Approaches to mTOR inhibitor texture analysis are usually categorized into structural, statistical, model-based,
and transform methods. Structural approaches Structural approaches6,8 represent texture by well-defined primitives (microtexture) and a hierarchy of spatial arrangements (macrotexture) of those primitives. To describe the texture, one must define the primitives and the placement rules. The choice of a primitive (from a set of primitives) and the probability of the chosen primitive to be placed at a particular location can be a function of location or Inhibitors,research,lifescience,medical the primitives near the location. The advantage of the structural approach is that it provides a good symbolic description of the image; however, this property is more useful for texture synthesis Inhibitors,research,lifescience,medical than analysis tasks. The abstract descriptions can be ill defined for natural textures because of the variability of both micro- and macrostructure and no clear distinction between them.
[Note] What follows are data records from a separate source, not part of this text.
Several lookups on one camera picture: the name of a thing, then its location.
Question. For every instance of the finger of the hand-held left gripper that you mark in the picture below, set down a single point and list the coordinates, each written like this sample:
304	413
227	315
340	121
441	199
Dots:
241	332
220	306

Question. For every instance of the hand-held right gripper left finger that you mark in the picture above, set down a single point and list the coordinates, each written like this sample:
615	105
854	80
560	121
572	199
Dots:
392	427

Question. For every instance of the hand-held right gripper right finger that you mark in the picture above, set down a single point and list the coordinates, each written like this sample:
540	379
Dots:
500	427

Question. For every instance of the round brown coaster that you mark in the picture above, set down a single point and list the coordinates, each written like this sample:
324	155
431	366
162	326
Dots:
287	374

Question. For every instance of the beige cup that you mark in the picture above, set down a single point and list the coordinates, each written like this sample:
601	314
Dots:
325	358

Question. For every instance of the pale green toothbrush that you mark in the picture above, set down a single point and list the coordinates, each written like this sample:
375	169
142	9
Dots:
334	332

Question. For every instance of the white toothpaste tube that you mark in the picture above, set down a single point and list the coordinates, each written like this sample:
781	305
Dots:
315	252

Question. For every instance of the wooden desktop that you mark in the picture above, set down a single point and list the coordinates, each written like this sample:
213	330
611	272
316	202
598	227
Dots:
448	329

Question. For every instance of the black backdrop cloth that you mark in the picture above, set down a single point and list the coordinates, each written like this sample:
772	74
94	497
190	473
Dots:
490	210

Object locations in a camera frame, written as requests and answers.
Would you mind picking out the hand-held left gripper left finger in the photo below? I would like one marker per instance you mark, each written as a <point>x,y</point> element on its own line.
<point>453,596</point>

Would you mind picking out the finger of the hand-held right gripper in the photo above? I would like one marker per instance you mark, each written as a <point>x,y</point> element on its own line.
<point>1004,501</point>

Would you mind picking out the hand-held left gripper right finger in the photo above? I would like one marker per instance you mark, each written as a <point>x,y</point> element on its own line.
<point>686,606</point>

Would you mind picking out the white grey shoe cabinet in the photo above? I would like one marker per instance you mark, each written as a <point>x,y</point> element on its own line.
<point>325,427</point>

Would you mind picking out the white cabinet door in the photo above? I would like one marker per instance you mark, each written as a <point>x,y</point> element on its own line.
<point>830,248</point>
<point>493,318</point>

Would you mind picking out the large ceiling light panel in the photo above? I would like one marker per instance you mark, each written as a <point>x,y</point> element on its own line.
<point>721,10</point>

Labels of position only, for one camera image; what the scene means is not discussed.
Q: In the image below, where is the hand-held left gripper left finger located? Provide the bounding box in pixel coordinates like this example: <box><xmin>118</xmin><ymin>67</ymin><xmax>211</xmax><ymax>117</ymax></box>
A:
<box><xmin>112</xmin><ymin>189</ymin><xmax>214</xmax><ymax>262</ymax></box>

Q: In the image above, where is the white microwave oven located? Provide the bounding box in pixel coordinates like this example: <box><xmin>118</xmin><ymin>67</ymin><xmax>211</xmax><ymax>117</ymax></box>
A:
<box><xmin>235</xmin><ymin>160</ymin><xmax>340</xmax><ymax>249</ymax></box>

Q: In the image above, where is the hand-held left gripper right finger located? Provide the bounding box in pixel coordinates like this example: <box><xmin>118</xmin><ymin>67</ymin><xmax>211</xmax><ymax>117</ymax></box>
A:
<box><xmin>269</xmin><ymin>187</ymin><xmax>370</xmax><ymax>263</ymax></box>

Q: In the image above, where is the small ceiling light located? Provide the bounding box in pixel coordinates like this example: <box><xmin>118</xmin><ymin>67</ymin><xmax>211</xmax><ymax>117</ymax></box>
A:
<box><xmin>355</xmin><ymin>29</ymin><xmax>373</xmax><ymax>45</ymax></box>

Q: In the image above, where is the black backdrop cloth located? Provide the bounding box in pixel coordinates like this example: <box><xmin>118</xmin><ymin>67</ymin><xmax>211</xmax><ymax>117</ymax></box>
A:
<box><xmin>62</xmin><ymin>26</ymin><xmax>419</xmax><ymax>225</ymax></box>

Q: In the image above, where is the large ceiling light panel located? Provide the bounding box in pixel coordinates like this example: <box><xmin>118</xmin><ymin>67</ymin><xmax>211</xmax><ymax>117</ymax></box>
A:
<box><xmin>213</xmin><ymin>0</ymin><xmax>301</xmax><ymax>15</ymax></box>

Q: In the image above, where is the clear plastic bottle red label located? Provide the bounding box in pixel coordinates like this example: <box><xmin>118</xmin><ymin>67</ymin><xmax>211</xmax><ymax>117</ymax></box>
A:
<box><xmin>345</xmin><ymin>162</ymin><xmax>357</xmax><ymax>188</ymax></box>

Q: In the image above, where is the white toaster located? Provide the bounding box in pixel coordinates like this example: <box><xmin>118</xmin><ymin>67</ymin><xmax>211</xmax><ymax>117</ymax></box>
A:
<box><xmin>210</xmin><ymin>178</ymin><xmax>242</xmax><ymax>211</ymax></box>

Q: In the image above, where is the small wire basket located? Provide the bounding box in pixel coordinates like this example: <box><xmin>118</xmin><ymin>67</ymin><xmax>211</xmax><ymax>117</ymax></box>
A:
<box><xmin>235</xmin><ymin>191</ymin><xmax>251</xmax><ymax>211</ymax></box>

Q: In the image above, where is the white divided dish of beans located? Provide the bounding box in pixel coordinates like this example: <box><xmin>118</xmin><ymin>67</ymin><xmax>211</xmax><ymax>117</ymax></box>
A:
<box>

A powerful tool for structural texture analysis is provided by mathematical morphology.9,10 This may prove to be useful for bone image analysis, eg, for the detection of changes in bone microstructure. Statistical Inhibitors,research,lifescience,medical approaches In contrast to structural methods, statistical
approaches do not attempt to explicitly understand the hierarchical structure of the texture. Instead, they represent the texture indirectly by the nondeterministic properties that govern Inhibitors,research,lifescience,medical the distributions and relationships between the gray levels of an image. Methods
based on second-order statistics (ie, statistics given by pairs of pixels) have been shown to achieve higher discrimination rates than the power spectrum (transform-based) and structural methods11. Human texture Inhibitors,research,lifescience,medical discrimination in terms of the statistical properties of texture is investigated in reference 12. Accordingly, the textures in gray-level images are discriminated spontaneously only if they differ in second-order moments. Equal second-order moments, but. different, third-order moments, require deliberate cognitive effort. This may be an indication that, for automatic processing, statistics up to the second order may be the most important.13 The most, popular second-order statistical features for texture analysis are derived from the so-called co-occurrence matrix.8 These have been demonstrated to feature a potential for effective nearly texture discrimination in biomedical images.1,14 Model-based approaches Model-based texture analysis15-20 using fractal and stochastic models attempts to interpret an image texture by use of a generative image model and a stochastic model, respectively. The parameters of the model are estimated and then used for image analysis. In practice, the computational complexity arising in the estimation of stochastic model parameters is the primary problem.